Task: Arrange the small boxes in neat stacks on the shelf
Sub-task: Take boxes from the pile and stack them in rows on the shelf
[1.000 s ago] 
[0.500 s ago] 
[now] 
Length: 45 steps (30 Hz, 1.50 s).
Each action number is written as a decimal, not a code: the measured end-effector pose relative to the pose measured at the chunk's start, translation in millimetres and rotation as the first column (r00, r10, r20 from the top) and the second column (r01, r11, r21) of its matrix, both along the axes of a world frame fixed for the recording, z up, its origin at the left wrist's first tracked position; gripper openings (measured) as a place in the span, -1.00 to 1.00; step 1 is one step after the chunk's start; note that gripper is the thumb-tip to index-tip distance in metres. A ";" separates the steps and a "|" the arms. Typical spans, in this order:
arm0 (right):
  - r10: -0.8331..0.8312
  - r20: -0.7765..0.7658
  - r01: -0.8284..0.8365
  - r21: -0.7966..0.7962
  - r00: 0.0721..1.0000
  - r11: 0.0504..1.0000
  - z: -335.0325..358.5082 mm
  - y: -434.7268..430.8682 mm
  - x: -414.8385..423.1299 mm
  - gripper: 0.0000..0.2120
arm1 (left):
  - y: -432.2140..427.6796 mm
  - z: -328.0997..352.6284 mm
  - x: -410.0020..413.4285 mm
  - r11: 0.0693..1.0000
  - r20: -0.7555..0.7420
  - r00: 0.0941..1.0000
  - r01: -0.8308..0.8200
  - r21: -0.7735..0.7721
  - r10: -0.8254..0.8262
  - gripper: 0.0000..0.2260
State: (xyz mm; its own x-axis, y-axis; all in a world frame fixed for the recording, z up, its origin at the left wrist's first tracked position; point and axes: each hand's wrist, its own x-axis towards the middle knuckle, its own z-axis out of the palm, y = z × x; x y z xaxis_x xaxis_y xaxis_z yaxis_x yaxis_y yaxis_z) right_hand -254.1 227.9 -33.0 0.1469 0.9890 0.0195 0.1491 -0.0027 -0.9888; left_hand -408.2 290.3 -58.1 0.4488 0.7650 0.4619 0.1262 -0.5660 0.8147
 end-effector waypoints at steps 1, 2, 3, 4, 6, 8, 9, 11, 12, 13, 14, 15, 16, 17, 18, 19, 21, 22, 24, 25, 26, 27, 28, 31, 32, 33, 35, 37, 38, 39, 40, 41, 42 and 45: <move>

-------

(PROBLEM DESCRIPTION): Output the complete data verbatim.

(SOLUTION TO THE PROBLEM):
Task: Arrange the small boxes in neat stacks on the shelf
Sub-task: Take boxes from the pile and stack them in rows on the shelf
[1.000 s ago] 
[0.500 s ago] 
[now] 
Length: 45 steps (30 Hz, 1.50 s).
Each action number is written as a decimal, not a code: the measured end-effector pose relative to the pose measured at the chunk's start, translation in millimetres and rotation as the first column (r00, r10, r20 from the top) and the second column (r01, r11, r21) of its matrix, both along the axes of a world frame fixed for the recording, z up, its origin at the left wrist's first tracked position; gripper openings (measured) as a place in the span, -1.00 to 1.00; step 1 is one step after the chunk's start; note that gripper is the thumb-tip to index-tip distance in metres. A ";" separates the steps and a "|" the arms. Typical spans, in this order:
arm0 (right):
  - r10: -0.8331..0.8312
  - r20: -0.7765..0.7658
  - r01: -0.8284..0.8365
  - r21: -0.7966..0.7962
  - r00: 0.0721..1.0000
  - r11: 0.0504..1.0000
  - z: -335.0325..358.5082 mm
  - y: -434.7268..430.8682 mm
  - x: -414.8385..423.1299 mm
  - gripper: 0.0000..0.2120
arm1 (left):
  - y: -432.2140..427.6796 mm
  - z: -328.0997..352.6284 mm
  - x: -410.0020..413.4285 mm
  - r11: 0.0693..1.0000
  - r20: -0.7555..0.7420
  - r00: 0.0941..1.0000
  - r01: -0.8308..0.8200
  - r21: -0.7735..0.7721
  - r10: -0.8254..0.8262
  - gripper: 0.0000..0.2260
State: (xyz mm; its own x-axis, y-axis; all in a world frame fixed for the recording, z up, its origin at the left wrist's first tracked position; point and axes: each hand's wrist, its own x-axis towards the middle knuckle, its own z-axis out of the palm, y = z × x; x y z xaxis_x xaxis_y xaxis_z yaxis_x yaxis_y yaxis_z) right_hand -254.1 227.9 -33.0 0.1469 0.9890 0.0195 0.1491 -0.0027 -0.9888; left_hand -408.2 290.3 -58.1 0.4488 0.7650 0.4619 0.1262 -0.5660 0.8147
 end-effector waypoints at steps 1, 2, 3, 4, 6, 8, 9, 11, 12, 13, 14, 15, 16, 17, 18, 19, 21, 22, 24, 25, 26, 27, 28, 31, 32, 33, 35, 37, 38, 39, 40, 41, 42 and 45: <move>

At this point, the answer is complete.